### WHAT YOU SHOULD DO
Print nothing except the lines of the listing below from the line with "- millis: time" to the line with "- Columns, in", each exactly as written, both ends included.

### EXTRACTED INFORMATION
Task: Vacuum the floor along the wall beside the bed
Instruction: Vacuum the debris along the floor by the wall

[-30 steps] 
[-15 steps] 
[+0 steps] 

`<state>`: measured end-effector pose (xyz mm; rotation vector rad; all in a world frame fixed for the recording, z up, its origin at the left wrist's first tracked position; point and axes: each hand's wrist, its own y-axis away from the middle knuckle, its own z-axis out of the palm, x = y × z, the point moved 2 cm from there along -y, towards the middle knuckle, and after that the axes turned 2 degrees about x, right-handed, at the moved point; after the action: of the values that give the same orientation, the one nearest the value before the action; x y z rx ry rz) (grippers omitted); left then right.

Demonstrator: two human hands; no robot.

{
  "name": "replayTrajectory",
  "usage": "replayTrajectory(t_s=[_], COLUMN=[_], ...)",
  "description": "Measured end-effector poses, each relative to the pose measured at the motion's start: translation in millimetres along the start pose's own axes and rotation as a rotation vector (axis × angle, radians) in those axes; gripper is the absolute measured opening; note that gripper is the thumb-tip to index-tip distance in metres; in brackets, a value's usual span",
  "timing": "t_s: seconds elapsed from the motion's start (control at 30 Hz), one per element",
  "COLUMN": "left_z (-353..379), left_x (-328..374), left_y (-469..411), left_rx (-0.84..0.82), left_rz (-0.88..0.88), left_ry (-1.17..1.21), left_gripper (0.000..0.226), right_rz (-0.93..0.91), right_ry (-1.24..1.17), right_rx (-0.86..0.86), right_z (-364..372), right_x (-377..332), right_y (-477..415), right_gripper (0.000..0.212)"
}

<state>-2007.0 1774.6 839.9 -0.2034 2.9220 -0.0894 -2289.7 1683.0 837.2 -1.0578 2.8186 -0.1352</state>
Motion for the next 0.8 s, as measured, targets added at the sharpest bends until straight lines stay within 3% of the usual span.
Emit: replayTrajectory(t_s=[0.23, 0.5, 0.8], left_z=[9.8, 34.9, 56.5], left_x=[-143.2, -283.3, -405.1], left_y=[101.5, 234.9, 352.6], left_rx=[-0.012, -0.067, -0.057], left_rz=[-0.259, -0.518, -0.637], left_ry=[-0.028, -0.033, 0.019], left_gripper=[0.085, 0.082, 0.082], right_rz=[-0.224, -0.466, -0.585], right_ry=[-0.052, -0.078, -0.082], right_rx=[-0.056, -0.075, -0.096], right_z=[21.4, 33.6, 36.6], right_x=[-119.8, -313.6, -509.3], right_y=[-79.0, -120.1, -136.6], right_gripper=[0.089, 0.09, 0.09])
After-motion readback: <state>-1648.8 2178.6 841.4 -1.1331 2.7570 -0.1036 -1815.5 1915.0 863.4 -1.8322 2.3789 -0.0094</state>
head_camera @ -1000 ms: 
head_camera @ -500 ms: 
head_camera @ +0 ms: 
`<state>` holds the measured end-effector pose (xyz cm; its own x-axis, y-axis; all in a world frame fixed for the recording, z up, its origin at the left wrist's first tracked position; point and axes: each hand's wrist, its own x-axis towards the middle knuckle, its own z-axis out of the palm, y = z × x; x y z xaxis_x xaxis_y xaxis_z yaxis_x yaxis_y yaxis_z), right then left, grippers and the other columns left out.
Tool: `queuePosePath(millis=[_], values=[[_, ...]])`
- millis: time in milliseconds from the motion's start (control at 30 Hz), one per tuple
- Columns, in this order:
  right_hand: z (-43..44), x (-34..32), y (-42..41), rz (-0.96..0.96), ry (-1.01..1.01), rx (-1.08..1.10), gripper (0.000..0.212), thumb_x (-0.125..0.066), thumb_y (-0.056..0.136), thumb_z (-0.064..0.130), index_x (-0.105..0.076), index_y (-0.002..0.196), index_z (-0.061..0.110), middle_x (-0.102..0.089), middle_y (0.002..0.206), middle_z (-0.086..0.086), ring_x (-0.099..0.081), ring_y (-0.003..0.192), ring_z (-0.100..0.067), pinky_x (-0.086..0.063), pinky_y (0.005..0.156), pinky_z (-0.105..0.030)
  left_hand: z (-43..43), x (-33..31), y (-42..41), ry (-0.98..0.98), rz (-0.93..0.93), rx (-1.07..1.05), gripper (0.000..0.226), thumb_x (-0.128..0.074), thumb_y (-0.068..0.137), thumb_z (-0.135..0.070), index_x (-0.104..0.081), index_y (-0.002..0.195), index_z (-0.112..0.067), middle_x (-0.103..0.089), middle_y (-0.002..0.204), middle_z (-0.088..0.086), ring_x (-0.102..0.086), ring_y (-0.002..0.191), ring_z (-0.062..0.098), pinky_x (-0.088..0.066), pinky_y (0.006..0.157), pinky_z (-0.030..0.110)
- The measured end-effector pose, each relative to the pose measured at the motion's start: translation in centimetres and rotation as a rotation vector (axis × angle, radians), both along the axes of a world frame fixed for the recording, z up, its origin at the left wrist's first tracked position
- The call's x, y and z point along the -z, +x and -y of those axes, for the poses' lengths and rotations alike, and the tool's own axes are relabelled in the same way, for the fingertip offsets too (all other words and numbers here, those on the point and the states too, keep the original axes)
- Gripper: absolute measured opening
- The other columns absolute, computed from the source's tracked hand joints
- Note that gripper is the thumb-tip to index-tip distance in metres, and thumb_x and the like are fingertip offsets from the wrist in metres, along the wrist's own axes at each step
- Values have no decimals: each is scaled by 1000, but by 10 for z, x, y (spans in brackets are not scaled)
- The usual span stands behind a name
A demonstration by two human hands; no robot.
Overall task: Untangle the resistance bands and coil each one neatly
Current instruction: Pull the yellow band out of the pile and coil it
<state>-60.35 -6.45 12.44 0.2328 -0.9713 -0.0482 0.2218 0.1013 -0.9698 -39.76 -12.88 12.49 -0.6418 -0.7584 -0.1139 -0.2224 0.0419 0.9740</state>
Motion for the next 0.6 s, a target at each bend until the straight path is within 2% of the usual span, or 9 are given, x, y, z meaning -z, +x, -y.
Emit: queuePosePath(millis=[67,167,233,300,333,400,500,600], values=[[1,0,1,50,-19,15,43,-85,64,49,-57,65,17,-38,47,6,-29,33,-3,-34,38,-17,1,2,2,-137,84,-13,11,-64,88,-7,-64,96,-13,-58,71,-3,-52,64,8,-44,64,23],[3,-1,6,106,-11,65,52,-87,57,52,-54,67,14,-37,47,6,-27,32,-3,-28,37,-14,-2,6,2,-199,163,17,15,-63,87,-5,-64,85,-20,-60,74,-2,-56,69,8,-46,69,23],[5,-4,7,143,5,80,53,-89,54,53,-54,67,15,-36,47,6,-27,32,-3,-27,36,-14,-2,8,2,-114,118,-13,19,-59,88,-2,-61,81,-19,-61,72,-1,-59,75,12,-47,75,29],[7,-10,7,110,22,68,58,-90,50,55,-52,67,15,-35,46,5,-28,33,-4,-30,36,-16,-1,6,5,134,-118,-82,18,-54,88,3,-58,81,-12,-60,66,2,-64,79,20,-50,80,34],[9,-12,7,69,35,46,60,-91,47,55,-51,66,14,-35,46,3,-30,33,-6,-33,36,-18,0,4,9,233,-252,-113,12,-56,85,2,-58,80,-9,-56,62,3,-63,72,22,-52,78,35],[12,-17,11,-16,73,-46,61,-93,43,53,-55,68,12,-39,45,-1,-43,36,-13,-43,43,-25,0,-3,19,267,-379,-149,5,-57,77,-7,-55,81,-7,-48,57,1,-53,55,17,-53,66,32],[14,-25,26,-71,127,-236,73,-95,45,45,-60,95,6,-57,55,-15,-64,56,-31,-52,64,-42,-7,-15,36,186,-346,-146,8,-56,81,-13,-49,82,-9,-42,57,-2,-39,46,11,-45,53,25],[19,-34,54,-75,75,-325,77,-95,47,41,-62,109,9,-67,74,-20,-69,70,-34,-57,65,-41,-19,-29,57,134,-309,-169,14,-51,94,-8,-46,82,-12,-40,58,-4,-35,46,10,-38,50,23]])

### EXPECTED ANSWER
- millis: time in milliseconds from the motion's start (control at 30 Hz), one per tuple
- Columns, in this order:

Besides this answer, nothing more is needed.